• GOAL OF THE EXERCISE
If you see a picture in the data below, omit it and copy the rest exactly.

________

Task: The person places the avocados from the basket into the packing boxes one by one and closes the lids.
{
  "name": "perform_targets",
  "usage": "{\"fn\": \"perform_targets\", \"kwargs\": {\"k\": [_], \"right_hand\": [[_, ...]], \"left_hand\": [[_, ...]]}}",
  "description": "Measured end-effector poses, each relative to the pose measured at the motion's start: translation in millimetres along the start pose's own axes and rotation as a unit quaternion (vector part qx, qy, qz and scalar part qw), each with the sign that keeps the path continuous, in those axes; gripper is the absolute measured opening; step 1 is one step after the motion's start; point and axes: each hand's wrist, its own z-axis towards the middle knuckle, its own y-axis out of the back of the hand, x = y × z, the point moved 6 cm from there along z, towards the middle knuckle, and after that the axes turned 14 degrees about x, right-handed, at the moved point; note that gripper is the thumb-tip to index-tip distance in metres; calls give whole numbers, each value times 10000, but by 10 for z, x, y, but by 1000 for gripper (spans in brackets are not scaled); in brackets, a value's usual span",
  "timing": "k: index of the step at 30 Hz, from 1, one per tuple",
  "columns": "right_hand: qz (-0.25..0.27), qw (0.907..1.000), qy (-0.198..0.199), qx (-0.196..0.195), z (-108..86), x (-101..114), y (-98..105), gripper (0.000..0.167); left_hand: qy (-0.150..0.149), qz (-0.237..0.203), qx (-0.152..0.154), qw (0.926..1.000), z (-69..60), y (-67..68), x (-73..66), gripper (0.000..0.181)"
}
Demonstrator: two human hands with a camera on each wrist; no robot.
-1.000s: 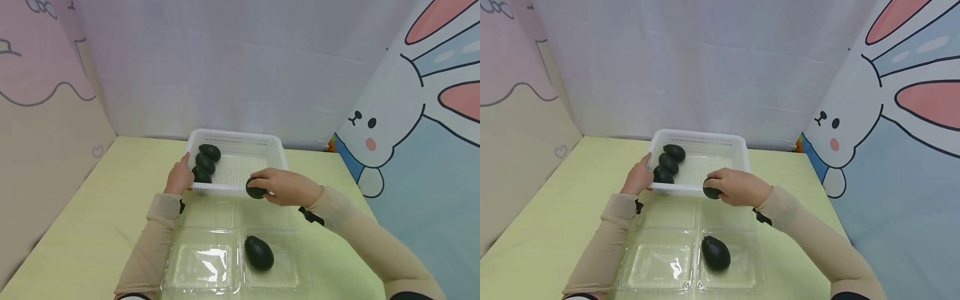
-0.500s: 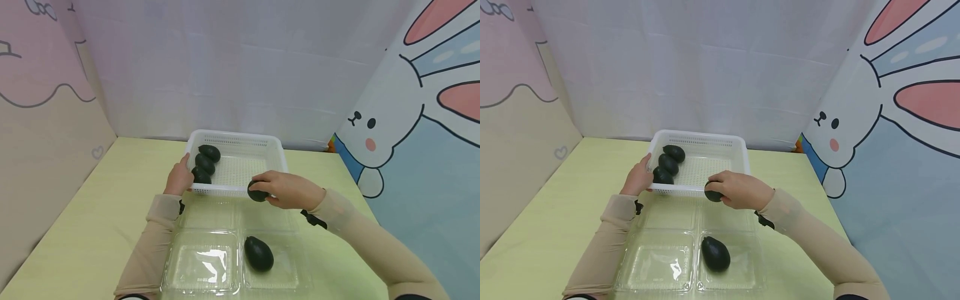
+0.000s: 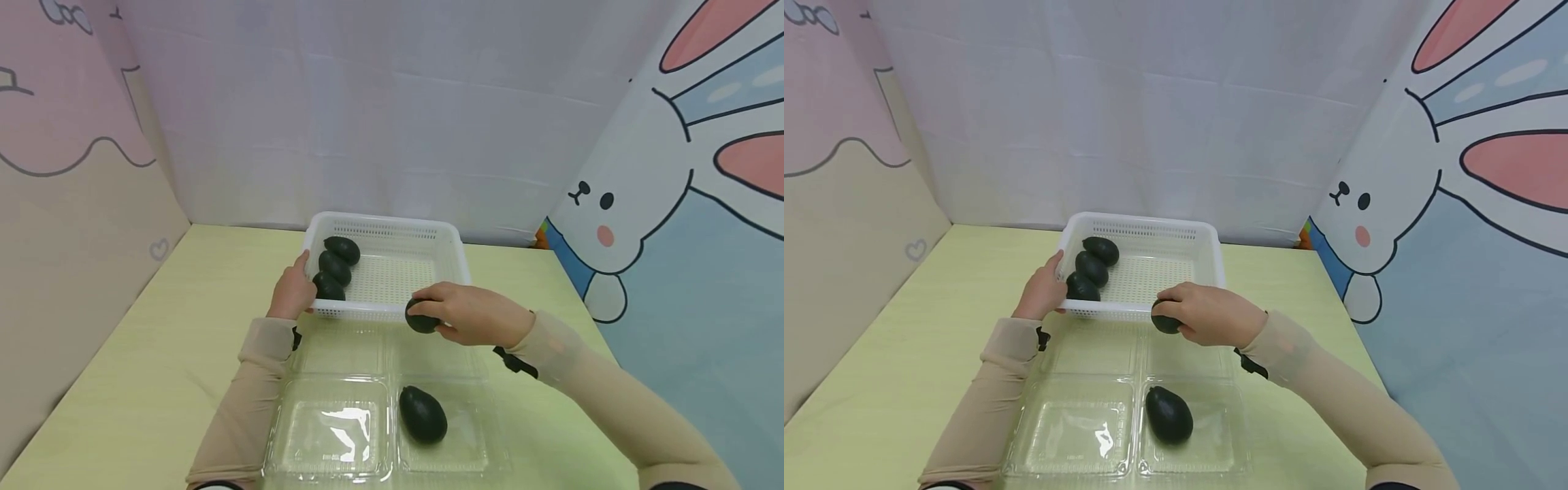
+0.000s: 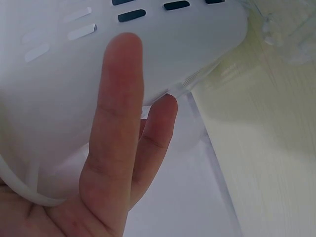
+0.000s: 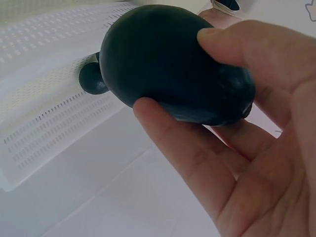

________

• PROBLEM SOLUTION
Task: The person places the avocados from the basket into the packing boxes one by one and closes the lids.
{
  "name": "perform_targets",
  "usage": "{\"fn\": \"perform_targets\", \"kwargs\": {\"k\": [_], \"right_hand\": [[_, ...]], \"left_hand\": [[_, ...]]}}",
  "description": "Measured end-effector poses, each relative to the pose measured at the motion's start: translation in millimetres along the start pose's own axes and rotation as a unit quaternion (vector part qx, qy, qz and scalar part qw), each with the sign that keeps the path continuous, in those axes; gripper is the absolute measured opening; step 1 is one step after the motion's start; point and axes: each hand's wrist, its own z-axis towards the middle knuckle, its own y-axis out of the back of the hand, x = y × z, the point moved 6 cm from there along z, towards the middle knuckle, and after that the axes turned 14 degrees about x, right-handed, at the moved point; note that gripper is the thumb-tip to index-tip distance in metres; calls give whole numbers, each value times 10000, but by 10 for z, x, y, but by 1000 for gripper (spans in brackets are not scaled); in brackets, a value's usual span",
  "timing": "k: index of the step at 30 Hz, from 1, one per tuple",
  "columns": "right_hand: qz (-0.25..0.27), qw (0.907..1.000), qy (-0.198..0.199), qx (-0.196..0.195), z (-108..86), x (-101..114), y (-98..105), gripper (0.000..0.167); left_hand: qy (-0.150..0.149), qz (-0.237..0.203), qx (-0.152..0.154), qw (0.926..1.000), z (-69..60), y (-67..68), x (-73..66), gripper (0.000..0.181)"
}
Demonstrator: two human hands with a camera on each wrist; no robot.
-1.000s: 
-0.500s: 
+0.000s: 
+0.000s: 
+0.000s: 

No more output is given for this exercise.